The Public Perception of College

Editor’s note: This is one in a series of stories about The College Completion Summit held at the University of Utah on Sept. 30-Oct. 1, 2019. The title of this panel was “Completion and public perception.” Panel members included: Marjorie Cortez, higher education reporter, Deseret News; Mushtaq Gunja, vice president and chief of staff, American Council on Education; Kim Parker, director of social trends research, Pew Research Center; and Joscelyn Guzman, student representative, Leadership Enterprise for a Diverse America. Chris Nelson, communications director at the University of Utah, moderated the discussion.

Asked by pollsters whether a college degree is valuable, Americans answer with a resounding “yes.” But those same polls also reveal a darker view.

“There’s a growing sense of discontent about the role colleges and universities are playing in this country,” said Kim Parker, director of social trends research at the Pew Research Center, who spoke about public perception during the College Complete Summit hosted by the University of Utah and Lumina Foundation.

Only 50% of Americans say that colleges and universities have a positive effect on the country, down from 63% just four years ago—“a pretty dramatic change in a fairly short period of time,” Parker said. And even though, on average, students with a bachelor’s degree will make $1.1 million more over their lifetime than those without a degree, only 45% of Americans think colleges are successfully preparing students for specific jobs, according to polling by the American Council on Education, said Mushtaq Gunja, ACE’s vice president and chief of staff.

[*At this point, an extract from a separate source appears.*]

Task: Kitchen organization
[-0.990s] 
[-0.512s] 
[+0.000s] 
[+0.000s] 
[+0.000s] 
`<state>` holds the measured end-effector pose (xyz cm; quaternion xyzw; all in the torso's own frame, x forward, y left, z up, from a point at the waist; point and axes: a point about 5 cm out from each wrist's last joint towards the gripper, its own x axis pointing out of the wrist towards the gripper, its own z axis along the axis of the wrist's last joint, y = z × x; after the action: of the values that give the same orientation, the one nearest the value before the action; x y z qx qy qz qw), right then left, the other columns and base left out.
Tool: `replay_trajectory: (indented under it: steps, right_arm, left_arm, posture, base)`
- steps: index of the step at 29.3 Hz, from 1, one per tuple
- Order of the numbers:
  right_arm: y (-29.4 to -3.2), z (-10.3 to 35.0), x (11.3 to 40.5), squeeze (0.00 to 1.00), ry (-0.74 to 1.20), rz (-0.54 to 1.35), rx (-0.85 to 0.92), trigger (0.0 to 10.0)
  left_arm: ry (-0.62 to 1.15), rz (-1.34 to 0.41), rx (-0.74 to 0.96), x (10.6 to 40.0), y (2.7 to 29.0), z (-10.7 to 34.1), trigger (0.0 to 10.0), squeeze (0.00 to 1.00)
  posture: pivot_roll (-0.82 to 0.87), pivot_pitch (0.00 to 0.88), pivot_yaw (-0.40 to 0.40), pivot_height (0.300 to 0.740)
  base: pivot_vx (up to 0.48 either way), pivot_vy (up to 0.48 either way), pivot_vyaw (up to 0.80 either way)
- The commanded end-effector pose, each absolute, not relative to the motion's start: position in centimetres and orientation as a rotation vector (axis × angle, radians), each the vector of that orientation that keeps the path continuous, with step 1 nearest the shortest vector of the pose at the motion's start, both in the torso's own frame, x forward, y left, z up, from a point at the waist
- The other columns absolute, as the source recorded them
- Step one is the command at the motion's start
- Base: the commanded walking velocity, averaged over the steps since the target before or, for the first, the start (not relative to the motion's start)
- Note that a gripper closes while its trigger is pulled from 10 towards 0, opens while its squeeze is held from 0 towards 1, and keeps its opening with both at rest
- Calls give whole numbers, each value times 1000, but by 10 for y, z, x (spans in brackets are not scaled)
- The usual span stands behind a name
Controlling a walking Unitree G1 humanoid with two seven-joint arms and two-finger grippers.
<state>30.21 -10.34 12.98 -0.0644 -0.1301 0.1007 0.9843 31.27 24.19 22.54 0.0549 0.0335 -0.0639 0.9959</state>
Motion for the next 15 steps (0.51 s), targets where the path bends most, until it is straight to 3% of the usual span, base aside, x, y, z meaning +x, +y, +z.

ACE has also conducted a dozen focus groups of parents of perspective college students. “The most shocking takeaway,” said Gunja, “was that the public does not believe we have their students’ best interests at heart. . . One thing that came up over and over was that people thought that we were intentionally keeping students on campus longer so that we could take their tuition.”

Some of the disillusionment about higher ed is along partisan lines. Although both Republicans and Democrats were worried about rising college costs—often assuming that more students take out student loans than is actually the case, and at higher amounts—Republicans are more likely to complain that colleges are too liberal. Both Republicans and Democrats are leery of the college admission process, but Democrats were concerned that the process is rigged towards legacy admissions, while Republicans are more likely to take issue with affirmative action admission policies that take race and ethnicity into consideration.

Public perception affects how Latinx and African-American students view themselves, noted panelist Joscelyn Guzman, a Claremont College graduate student who is part of Leadership Enterprise for a Diverse America. “There’s a perception that certain groups don’t value college degrees” and that perception becomes internalized in the students and their parents. She understands, she said, why students drop out of college. “I feel the Imposter Syndrome on a daily basis,” she said of herself.

Schools in Utah’s higher ed system “are having to take a really hard look at themselves about whether they’re meeting students’ needs,” said Deseret News reporter Marjorie Cortez. “I think the key to telling that story is really understanding what students are up against”—the intense anxiety of a post-Columbine generation that worries not just about school shootings but about food insecurity and rising housing costs. “In a lot of ways,” said Cortez, “I feel like every kid’s kind of a first-gen kid now.”